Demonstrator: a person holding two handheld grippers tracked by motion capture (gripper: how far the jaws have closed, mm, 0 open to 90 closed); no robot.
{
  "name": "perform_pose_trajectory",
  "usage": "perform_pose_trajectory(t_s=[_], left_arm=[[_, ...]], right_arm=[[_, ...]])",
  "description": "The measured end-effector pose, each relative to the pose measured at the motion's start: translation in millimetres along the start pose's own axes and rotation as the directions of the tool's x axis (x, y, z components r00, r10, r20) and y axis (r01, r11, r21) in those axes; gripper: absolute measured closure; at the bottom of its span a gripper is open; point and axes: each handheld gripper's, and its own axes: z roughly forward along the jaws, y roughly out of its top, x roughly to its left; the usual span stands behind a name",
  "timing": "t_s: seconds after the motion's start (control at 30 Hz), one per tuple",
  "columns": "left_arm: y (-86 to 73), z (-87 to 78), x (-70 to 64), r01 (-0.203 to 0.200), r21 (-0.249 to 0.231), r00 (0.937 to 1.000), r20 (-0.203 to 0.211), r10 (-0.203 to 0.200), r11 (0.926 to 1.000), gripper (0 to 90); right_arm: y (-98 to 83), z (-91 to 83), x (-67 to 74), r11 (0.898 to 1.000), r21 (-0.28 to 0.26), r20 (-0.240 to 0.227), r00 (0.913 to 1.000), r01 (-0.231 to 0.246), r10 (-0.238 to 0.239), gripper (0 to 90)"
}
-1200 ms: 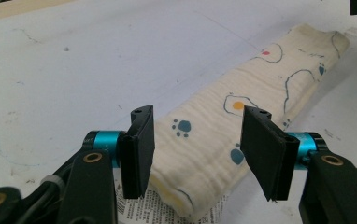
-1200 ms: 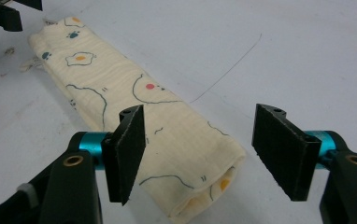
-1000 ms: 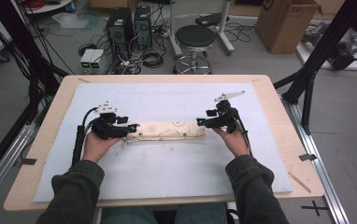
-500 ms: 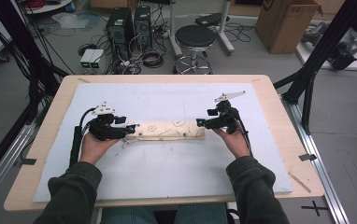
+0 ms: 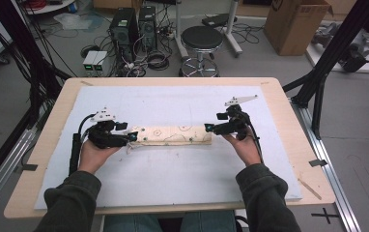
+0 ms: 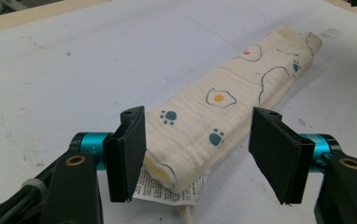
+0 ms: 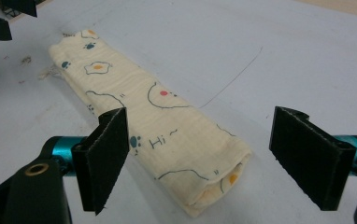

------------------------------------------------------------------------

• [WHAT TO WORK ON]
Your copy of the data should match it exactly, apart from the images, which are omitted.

• [SOLUTION FOR THIS TASK]
Demonstrator: a person holding two handheld grippers tracked by motion capture (gripper: how far the jaws have closed, mm, 0 open to 90 closed); no robot.
{
  "name": "perform_pose_trajectory",
  "usage": "perform_pose_trajectory(t_s=[_], left_arm=[[_, ...]], right_arm=[[_, ...]])",
  "description": "The measured end-effector pose, each relative to the pose measured at the motion's start: translation in millimetres along the start pose's own axes and rotation as the directions of the tool's x axis (x, y, z components r00, r10, r20) and y axis (r01, r11, r21) in those axes; gripper: absolute measured closure; at the bottom of its span a gripper is open; point and axes: each handheld gripper's, and its own axes: z roughly forward along the jaws, y roughly out of its top, x roughly to its left; the usual span stands behind a name",
  "timing": "t_s: seconds after the motion's start (control at 30 Hz), one per tuple",
  "columns": "left_arm: y (-86 to 73), z (-87 to 78), x (-70 to 64), r01 (-0.203 to 0.200), r21 (-0.249 to 0.231), r00 (0.937 to 1.000), r20 (-0.203 to 0.211), r10 (-0.203 to 0.200), r11 (0.926 to 1.000), gripper (0 to 90); right_arm: y (-98 to 83), z (-91 to 83), x (-67 to 74), r11 (0.898 to 1.000), r21 (-0.28 to 0.26), r20 (-0.240 to 0.227), r00 (0.913 to 1.000), r01 (-0.231 to 0.246), r10 (-0.238 to 0.239), gripper (0 to 90)"
}
-1200 ms: 
-1200 ms: 
-1000 ms: 
-500 ms: 
+0 ms: 
+0 ms: 
+0 ms: 

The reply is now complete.